If done right, it should look like the photo above.
Mine looked a little more like this:
And tasted horrible. The milk never really thickened and the seeds stayed crunchy and it was just like, a bowl of the worst seedy, watery puddingy grossness you ever ate in your whole life.
And by ever ate I mean, literally ate because even thought it was grotesque, I still ate about half the bowl. WHY. Why oh why?
I’m still not giving up on the chia pudding though, guys. If at first you don’t succeed, etc etc etc. Eating trendy healthy foods not only makes my body feel better but also helps me maintain a sense of superiority over others (real talk) so I will perfect this recipe if it’s the last thing I do.
Foodie pals – help a sister out!
Also, for the record, I know now that Almond Breeze non dairy milks have carageenan in them which is apparently horrible for you and to be avoided but none of the other non carageenan-filled brands had unsweetened milk and I couldn’t decide if artificial sweeteners were worse than carageenan so I just panicked and went with what I know I like. It was very stressful. Eating healthy is really hard! And I’m a yuppie white lady who is obsessed with reading about food so imagine how much more difficult it must be for people without access to all of the resources I have to obtain the right foods.
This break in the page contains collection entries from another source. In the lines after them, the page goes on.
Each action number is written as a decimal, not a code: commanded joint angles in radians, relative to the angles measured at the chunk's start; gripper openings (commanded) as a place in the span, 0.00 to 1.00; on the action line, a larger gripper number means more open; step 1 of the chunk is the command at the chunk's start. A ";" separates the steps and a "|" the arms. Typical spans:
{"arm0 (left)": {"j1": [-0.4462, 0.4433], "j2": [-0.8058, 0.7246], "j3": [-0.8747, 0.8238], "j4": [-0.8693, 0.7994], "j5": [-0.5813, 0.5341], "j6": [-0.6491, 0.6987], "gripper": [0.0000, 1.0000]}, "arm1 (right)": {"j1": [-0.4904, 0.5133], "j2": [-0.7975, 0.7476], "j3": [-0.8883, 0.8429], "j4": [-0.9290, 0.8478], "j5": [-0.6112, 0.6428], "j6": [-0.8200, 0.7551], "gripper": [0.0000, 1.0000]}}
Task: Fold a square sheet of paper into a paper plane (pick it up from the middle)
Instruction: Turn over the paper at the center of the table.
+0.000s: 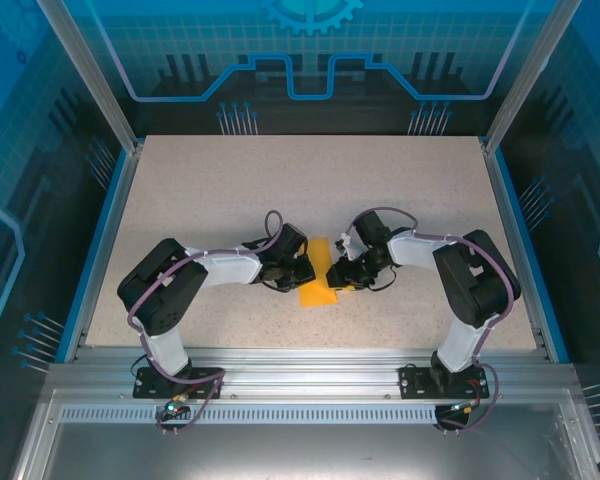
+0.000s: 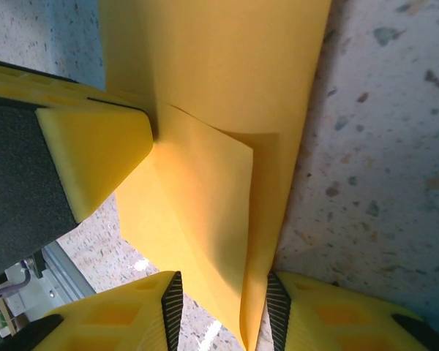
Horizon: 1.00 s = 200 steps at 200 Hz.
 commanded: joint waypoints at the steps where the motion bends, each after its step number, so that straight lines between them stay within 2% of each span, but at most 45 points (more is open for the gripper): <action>1: -0.007 -0.024 0.007 -0.030 0.001 -0.001 0.13 | 0.018 0.001 0.007 0.016 -0.029 0.015 0.41; 63: -0.007 -0.034 0.007 -0.084 -0.035 0.016 0.13 | 0.011 -0.037 0.015 -0.019 0.067 0.017 0.45; 119: -0.007 -0.026 0.010 -0.080 -0.032 0.017 0.13 | 0.021 0.010 0.027 0.013 -0.015 0.023 0.44; 161: -0.008 -0.025 0.009 -0.084 -0.032 0.018 0.13 | 0.026 0.025 0.022 0.037 -0.054 0.025 0.37; 200: -0.008 -0.041 -0.002 -0.063 -0.026 0.011 0.14 | 0.024 0.005 0.027 0.021 -0.041 0.021 0.22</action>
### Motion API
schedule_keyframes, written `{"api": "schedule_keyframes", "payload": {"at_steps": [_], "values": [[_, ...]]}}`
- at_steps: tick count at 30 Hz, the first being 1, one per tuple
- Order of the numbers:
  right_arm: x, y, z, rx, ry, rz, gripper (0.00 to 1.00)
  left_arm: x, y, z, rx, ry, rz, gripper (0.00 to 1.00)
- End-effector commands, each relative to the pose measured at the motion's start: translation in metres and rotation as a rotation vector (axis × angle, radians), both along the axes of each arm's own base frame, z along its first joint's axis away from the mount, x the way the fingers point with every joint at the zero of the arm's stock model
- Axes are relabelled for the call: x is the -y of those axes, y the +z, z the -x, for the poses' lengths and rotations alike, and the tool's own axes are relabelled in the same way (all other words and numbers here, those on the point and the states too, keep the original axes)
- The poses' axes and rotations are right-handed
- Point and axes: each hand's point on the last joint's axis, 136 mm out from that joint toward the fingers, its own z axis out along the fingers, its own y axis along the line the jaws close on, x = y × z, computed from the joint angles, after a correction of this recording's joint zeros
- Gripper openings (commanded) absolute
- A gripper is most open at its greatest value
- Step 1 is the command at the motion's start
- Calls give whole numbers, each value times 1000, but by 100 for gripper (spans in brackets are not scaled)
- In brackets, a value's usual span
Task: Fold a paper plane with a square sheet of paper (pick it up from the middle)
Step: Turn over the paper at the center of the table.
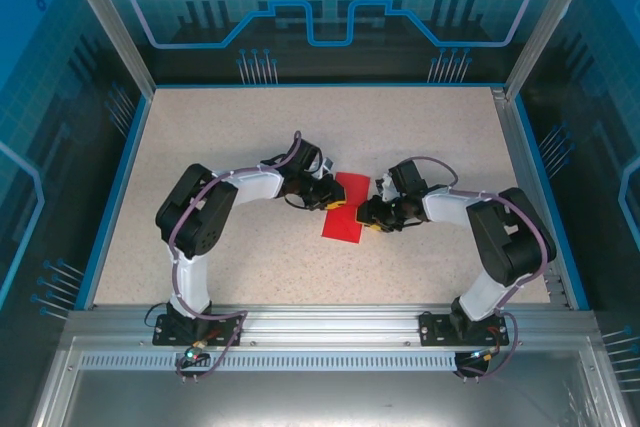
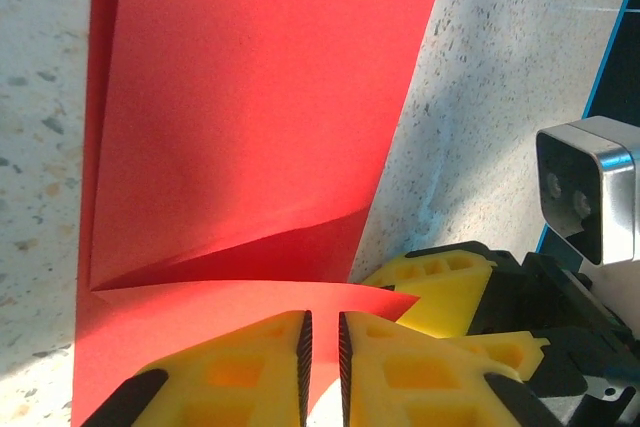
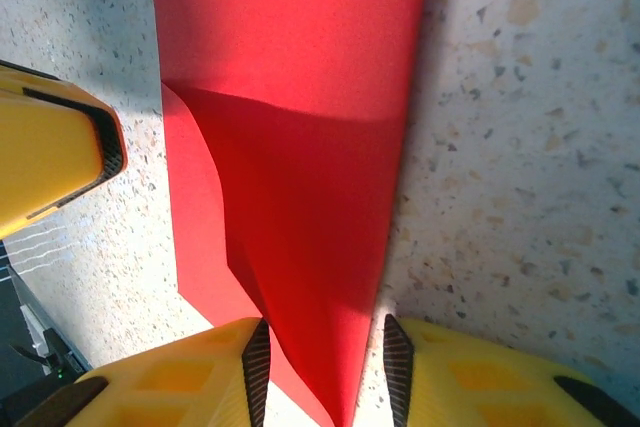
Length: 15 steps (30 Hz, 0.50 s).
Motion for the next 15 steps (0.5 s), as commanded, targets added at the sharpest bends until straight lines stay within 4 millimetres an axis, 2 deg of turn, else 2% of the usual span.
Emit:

Just something to think about! Friday morning rant!
SHUT. IT. DOWN.
And that was my week. I don’t think any of these stories made much sense but you know what? Life doesn’t make sense. All I know is, it’s Friday, I’m having a great hair day, and if I don’t get to work like, immediately, I am in deep trouble. So the end!
Have a most spectacular weekend, my fine friends! Don’t forget to pack a (working!) umbrella!